* DATA TO PROCESS:
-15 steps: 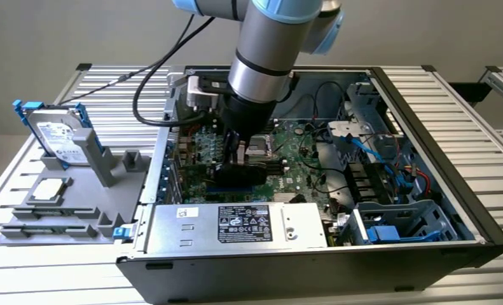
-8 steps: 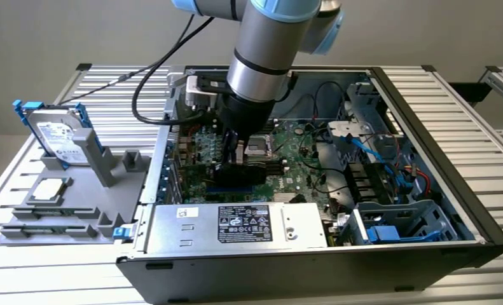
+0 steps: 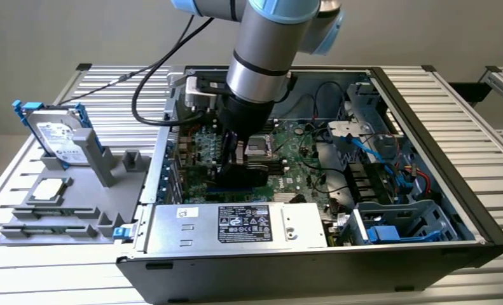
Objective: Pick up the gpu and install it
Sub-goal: 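Insert the gpu into the slot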
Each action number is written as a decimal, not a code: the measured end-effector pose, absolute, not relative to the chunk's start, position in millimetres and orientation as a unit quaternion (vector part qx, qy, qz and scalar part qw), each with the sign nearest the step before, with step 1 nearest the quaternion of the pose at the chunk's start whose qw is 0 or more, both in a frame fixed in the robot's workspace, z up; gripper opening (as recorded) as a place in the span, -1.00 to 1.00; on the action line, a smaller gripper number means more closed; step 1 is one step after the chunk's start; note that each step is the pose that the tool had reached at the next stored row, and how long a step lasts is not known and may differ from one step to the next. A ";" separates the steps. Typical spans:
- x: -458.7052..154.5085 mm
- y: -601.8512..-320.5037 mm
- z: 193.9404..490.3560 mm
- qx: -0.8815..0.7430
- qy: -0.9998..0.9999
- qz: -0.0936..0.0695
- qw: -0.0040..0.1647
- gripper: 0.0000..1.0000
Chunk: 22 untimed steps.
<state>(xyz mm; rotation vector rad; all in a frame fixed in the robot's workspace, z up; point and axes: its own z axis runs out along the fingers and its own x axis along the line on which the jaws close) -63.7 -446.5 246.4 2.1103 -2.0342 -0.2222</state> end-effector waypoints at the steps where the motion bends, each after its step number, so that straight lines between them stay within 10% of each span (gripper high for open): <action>1: -63.9 -446.6 246.5 0.714 -0.689 -0.074 0.100 -0.18; 22: -67.6 -442.8 247.0 0.715 -0.694 -0.031 0.084 -0.06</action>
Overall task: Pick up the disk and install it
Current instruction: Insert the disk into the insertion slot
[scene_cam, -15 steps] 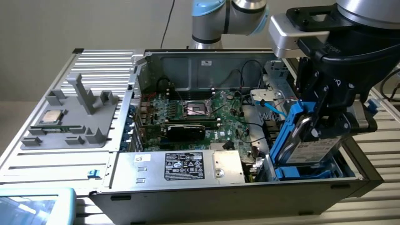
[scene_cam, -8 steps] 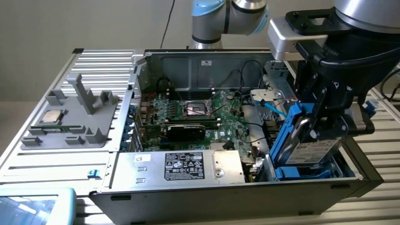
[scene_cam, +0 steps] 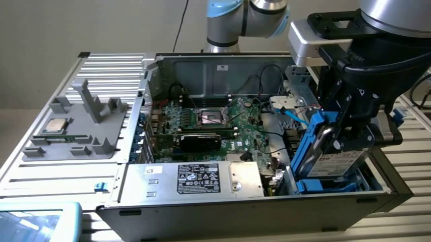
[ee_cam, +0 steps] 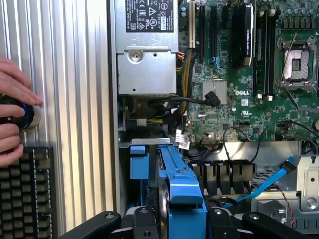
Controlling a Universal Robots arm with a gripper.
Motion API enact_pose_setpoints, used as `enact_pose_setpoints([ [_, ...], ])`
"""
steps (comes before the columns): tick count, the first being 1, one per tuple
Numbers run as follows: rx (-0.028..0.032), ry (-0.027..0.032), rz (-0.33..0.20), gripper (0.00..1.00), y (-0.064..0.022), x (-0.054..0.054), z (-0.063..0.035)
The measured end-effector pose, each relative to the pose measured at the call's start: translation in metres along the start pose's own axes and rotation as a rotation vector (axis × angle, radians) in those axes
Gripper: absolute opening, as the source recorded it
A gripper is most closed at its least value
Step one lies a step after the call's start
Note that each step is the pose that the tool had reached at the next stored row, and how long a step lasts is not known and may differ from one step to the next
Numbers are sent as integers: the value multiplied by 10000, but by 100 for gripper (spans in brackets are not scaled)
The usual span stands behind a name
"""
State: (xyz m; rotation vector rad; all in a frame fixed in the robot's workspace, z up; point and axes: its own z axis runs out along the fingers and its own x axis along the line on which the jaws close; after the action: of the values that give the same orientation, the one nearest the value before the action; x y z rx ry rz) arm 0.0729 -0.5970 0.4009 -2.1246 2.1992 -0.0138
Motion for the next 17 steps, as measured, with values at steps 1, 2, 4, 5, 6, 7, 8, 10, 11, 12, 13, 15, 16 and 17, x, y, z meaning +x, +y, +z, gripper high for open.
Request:
enact_pose_setpoints([
  [1, -7, -7, 0, 38, -2, -1, 2],
  [2, -12, -23, 1, 38, -4, -2, 7],
  [4, -21, -4, 1, 42, -10, -1, 4],
  [5, -30, 4, 2, 42, -13, 0, 1],
  [6, -42, 2, 2, 42, -15, -1, 1],
  [7, -56, 4, 2, 42, -18, -1, 1],
  [8, -77, 5, 4, 42, -21, -1, 1],
  [10, -102, 5, 5, 42, -30, -1, 2],
  [11, -108, 5, 6, 42, -33, -1, 2],
  [12, -111, 6, 6, 42, -35, -1, 2],
  [13, -111, 6, 7, 42, -36, -1, 2],
  [15, -112, 7, 6, 42, -38, -1, 2],
  [16, -112, 7, 6, 42, -39, -1, 2],
  [17, -113, 8, 5, 42, -42, -1, 2],
])
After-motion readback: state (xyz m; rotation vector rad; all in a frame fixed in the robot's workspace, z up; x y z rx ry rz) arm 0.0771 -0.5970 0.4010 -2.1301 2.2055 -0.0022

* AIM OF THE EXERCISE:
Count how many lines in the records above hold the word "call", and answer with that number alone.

* TASK SOLUTION:
2